2. Technical Background
In the past two-decades fiber optics have transformed the telecommunications market place. Initially, network designs included relatively low-speed transceiver electronics at each end of the communications link. Light signals were switched by being converted into electrical signals, switched electronically, and reconverted into light signals. The bandwidth of electronic switching equipment is limited to about 10 GHz. On the other hand, the bandwidth of single mode optical fiber in the 1550 nm region of the electromagnetic spectrum is in the Terahertz range. As the demand for bandwidth increases exponentially, network designers have sought ways to exploit the available bandwidth in the 1550 nm region. Thus, a need exists for optically transparent cross-connects and switches.

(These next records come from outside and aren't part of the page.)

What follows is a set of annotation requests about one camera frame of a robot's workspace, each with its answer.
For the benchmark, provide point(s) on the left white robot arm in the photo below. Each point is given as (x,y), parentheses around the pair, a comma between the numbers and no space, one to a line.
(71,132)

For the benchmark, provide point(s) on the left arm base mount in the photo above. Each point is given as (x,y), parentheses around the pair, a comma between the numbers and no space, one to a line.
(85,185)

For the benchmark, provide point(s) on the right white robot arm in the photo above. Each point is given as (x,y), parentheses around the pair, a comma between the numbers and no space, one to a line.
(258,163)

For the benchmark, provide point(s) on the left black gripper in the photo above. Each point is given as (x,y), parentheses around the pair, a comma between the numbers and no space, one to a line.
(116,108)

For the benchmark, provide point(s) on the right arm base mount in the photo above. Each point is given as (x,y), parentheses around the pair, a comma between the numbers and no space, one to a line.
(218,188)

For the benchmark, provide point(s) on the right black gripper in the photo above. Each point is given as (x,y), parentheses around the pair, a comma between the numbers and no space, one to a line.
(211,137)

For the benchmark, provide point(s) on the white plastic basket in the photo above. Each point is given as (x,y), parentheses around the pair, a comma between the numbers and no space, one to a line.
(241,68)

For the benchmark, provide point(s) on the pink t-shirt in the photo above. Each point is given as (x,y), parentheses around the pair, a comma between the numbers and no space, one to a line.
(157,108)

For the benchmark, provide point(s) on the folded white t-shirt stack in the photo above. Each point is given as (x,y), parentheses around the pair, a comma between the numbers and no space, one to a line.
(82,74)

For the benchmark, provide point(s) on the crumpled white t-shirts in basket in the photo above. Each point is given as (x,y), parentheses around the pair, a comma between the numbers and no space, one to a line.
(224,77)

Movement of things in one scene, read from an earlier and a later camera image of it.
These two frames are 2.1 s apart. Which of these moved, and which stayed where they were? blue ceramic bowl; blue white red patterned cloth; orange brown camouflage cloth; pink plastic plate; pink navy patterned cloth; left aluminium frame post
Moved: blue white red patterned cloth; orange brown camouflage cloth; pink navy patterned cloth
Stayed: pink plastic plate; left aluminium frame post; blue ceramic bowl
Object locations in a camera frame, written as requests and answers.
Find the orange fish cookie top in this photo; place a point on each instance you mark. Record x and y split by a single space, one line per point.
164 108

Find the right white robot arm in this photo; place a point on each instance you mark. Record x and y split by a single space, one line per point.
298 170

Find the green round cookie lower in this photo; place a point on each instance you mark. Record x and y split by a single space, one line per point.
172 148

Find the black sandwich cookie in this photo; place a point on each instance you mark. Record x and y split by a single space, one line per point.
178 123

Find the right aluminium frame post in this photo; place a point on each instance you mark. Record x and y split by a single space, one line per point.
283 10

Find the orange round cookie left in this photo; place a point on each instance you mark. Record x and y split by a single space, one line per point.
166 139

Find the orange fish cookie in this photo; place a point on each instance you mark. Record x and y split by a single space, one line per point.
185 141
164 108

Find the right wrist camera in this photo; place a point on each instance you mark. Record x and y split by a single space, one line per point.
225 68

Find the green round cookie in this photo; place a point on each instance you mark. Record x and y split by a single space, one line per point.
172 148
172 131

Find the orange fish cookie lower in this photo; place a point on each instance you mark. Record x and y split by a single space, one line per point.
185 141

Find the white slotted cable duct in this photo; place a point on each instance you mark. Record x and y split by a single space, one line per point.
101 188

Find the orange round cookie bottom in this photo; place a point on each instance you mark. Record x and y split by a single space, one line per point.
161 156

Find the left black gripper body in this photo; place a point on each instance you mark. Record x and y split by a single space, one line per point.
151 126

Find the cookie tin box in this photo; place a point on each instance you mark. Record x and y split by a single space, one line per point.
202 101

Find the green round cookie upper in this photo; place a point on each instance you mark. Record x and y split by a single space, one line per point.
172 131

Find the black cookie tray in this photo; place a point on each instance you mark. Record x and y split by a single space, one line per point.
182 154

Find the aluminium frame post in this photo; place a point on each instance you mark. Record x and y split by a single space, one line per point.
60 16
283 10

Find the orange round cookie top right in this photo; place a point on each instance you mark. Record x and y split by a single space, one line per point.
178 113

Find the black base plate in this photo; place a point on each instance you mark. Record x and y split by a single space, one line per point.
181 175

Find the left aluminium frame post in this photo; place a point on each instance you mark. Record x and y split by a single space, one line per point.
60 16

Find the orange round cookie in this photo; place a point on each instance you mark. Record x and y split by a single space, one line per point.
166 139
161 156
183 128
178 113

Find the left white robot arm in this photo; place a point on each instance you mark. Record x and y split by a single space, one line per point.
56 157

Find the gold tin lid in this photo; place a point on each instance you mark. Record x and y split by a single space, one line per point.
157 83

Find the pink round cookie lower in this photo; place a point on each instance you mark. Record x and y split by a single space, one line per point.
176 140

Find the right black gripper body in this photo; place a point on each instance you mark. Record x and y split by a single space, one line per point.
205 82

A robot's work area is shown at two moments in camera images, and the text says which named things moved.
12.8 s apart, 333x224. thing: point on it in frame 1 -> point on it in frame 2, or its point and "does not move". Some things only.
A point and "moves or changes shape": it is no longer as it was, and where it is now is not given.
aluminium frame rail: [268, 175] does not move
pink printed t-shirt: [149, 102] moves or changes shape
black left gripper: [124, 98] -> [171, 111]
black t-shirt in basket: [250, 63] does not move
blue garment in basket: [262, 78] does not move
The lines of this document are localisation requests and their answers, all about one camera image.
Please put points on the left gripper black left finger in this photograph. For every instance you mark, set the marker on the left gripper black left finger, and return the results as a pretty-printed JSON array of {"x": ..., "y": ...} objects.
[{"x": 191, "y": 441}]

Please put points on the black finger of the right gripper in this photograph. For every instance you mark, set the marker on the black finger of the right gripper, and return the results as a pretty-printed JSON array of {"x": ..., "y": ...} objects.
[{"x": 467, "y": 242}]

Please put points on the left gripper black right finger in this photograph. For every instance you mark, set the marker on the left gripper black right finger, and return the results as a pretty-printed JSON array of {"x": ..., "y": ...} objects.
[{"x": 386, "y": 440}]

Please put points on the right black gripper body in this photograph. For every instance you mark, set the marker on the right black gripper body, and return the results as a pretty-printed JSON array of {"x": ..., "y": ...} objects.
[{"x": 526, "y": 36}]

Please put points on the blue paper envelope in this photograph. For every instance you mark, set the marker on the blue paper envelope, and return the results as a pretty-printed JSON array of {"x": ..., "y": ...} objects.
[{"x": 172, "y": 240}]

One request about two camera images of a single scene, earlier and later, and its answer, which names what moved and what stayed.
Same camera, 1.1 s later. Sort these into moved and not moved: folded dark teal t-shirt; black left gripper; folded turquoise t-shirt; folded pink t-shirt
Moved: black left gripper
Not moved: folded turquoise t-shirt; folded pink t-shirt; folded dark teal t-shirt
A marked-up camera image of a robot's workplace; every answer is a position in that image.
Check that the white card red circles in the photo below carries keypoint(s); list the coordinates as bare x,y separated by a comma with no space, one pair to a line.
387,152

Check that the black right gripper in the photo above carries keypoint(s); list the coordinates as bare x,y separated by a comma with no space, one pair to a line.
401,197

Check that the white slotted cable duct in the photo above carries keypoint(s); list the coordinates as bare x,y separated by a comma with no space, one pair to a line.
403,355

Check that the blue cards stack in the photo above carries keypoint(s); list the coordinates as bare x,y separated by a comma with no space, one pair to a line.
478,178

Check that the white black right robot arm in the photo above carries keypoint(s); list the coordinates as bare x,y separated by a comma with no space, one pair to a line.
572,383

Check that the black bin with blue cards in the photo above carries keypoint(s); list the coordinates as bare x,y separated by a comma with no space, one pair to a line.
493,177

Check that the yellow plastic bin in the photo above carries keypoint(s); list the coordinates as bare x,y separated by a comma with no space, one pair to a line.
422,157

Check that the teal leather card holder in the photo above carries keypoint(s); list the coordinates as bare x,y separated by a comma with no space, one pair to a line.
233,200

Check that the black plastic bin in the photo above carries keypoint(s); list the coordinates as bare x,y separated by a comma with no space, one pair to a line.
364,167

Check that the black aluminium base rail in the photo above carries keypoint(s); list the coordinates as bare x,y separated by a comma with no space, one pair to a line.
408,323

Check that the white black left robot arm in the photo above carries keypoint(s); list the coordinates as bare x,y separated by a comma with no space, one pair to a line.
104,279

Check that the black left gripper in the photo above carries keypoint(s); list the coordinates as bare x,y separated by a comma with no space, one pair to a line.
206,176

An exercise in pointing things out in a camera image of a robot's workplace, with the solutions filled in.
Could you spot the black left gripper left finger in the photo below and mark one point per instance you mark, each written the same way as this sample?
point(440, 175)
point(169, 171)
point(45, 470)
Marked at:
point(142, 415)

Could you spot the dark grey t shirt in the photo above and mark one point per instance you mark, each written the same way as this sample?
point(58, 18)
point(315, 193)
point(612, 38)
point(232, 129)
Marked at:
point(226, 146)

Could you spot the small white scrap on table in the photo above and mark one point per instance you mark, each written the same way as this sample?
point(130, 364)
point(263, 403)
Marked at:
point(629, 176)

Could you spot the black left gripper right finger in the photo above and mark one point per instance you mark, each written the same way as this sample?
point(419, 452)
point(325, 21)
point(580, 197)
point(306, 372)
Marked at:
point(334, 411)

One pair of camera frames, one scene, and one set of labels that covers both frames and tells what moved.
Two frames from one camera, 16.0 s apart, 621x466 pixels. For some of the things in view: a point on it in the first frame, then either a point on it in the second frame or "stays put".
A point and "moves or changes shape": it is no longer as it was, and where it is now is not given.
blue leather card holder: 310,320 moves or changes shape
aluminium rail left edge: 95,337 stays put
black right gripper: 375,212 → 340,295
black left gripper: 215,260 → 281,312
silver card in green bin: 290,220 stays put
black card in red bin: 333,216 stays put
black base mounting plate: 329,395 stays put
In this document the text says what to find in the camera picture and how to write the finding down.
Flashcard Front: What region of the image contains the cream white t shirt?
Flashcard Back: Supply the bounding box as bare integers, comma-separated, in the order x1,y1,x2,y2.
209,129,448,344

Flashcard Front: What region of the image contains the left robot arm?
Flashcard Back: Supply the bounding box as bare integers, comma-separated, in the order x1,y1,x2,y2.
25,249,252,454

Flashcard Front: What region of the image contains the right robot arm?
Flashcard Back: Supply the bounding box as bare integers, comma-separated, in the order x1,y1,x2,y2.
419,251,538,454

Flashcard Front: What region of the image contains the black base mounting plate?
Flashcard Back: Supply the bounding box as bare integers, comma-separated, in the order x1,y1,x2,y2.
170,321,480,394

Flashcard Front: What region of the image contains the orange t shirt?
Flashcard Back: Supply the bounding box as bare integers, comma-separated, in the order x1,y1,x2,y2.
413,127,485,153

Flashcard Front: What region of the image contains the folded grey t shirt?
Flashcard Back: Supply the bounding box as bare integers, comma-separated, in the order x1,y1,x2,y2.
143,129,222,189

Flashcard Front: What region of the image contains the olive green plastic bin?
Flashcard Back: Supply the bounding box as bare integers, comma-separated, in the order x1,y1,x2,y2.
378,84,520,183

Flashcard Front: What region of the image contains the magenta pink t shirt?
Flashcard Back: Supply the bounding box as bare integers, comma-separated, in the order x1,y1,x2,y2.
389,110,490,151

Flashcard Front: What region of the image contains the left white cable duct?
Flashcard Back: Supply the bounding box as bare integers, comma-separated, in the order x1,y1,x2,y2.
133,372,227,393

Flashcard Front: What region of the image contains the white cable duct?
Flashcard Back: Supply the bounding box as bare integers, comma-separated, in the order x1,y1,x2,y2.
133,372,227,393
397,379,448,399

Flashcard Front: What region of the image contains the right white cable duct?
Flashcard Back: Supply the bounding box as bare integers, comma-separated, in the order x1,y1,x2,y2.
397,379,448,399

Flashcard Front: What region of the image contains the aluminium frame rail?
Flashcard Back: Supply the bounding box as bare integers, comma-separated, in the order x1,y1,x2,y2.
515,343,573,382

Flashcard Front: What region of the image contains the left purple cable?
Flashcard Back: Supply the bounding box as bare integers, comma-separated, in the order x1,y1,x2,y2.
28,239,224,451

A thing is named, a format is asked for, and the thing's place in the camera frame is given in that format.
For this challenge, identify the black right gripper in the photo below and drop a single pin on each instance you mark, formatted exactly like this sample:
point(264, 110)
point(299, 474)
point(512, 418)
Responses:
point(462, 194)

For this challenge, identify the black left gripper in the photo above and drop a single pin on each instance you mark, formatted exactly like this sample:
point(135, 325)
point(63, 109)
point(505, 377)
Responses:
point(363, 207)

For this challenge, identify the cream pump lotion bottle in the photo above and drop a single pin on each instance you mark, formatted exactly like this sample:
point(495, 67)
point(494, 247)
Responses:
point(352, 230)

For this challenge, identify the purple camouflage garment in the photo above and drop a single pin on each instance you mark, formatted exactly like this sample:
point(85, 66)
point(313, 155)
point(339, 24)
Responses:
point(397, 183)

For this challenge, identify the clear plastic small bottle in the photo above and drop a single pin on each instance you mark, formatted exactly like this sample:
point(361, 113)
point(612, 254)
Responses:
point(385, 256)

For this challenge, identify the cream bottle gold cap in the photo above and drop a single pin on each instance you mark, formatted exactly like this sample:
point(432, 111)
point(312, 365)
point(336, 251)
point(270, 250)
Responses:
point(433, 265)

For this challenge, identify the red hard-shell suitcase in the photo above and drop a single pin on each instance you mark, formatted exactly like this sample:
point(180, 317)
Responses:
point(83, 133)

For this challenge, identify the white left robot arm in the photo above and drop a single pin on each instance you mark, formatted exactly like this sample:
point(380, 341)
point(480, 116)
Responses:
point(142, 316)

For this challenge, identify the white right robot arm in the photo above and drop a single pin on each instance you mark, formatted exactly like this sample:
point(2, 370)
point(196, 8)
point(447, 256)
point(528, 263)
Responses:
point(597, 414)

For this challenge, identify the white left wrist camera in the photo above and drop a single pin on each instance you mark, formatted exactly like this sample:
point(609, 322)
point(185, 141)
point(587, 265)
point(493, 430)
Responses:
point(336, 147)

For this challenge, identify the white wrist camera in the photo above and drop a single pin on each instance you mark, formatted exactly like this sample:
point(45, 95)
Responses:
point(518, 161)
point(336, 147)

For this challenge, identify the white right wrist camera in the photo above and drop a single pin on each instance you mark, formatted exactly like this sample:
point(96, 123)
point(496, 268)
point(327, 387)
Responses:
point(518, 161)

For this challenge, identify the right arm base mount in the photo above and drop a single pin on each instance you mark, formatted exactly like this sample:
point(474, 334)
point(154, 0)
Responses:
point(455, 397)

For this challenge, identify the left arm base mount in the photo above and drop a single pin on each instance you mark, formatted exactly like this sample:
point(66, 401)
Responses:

One approach that has been considered involves a frequency-selective optical switch employing a polarization beam splitter, Wollaston prism and a liquid crystal switch element. However, this design has a major drawback. The polarizing beam splitter, which is used to recombine the beams, is always located between the focusing lens and the spatial light modulator. One effect of this is that the polarizing beamsplitter must be able to accept a large acceptance angle, which leads to poorly superimposed beams if birefringent crystals are used. If beamsplitting cubes are used contrast ratio is reduced and crosstalk is increased. This was addressed by using a Wollaston Prism. Wollaston Prisms are designed to convert a collimated beam of mixed polarization into two deflected collimated beams, which are separated by an angle that is roughly bisected by the optical axis of the original mixed polarization beam. This solves many of the problems associated with placing the polarizing beam separator between the focusing lens and the LC switch element, but there are substantial problems associated with using Wollaston Prisms. The most significant of these lies is the fact Wollaston Prisms cannot produce beams that are exactly symmetrically deflected. Because the effect of the Wollaston Prism is not symmetrical, the beams cannot be superimposed at the LC switch element. Thus, the positions of the beams at the LC switch element must be balanced with the differing angles of incidence at the LC switch element to minimize crosstalk and insertion loss variation for the different switched states. Due to this asymmetry, the optical system must grow to unattractively long lengths in order to achieve acceptable crosstalk with an acceptable channel bandwidth.
Thus, what is needed is a wavelength selective switch having an optical system that is symmetric about a polarization modulator and capable of delivering superimposed beams at the polarization modulator in order to reduce crosstalk, reduce insertion loss, and improve spectral resolution.